Exposure to the global economy brings new ideas, technologies, and management practices to a business. Whether looking to build a new plant, sell to a new market or find global business partners, exploiting opportunities in new markets or regions poses fresh challenges.
Many of those challenges arise from the different business environment that's present in countries around the world. What does an understanding of economics tell us about which countries and regions will see markets develop quickly in the medium term? Which governments act in ways that pose macroeconomic risks and which do not? How can resources and intellectual property be managed effectively? Which economic theories offer strategies to foster talent and help staff respond to new opportunities?
The patterns of world trade and the responses of governments have always been in constant flux. Businesses can't rely on traditional markets in the medium- to long-term. The pandemic has disturbed even the recently-established patterns of global economic growth.

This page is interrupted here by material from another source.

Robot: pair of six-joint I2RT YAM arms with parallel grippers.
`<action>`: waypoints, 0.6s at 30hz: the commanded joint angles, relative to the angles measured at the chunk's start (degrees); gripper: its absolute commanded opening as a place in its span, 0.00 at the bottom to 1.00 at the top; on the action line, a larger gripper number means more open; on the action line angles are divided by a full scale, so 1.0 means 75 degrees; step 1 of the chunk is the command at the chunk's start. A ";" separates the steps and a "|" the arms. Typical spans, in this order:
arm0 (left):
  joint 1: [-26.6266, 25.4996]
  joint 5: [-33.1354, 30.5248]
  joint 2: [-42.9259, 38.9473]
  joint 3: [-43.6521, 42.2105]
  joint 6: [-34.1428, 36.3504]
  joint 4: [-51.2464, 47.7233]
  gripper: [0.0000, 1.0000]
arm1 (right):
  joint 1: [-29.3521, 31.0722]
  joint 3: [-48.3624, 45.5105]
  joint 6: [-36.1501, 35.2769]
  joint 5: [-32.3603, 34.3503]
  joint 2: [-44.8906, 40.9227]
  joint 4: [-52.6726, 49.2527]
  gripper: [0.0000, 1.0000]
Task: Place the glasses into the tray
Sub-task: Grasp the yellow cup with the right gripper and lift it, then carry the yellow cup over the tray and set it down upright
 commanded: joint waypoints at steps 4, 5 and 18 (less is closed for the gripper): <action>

Strategic business decisions require an appreciation of the economic thinking that underpins these new patterns of growth and the changes in international finance that support them.
This module will provide real world examples and case studies to illustrate how economic thinking helps businesses make the most of new opportunities, while managing the risks associated with expansion into new markets and regions.
The module has been developed for business and management students across the WBS MSc portfolio and draws on ideas and research from macroeconomics, microeconomics, international finance, business strategy and development economics. No previous experience of economic analysis is required.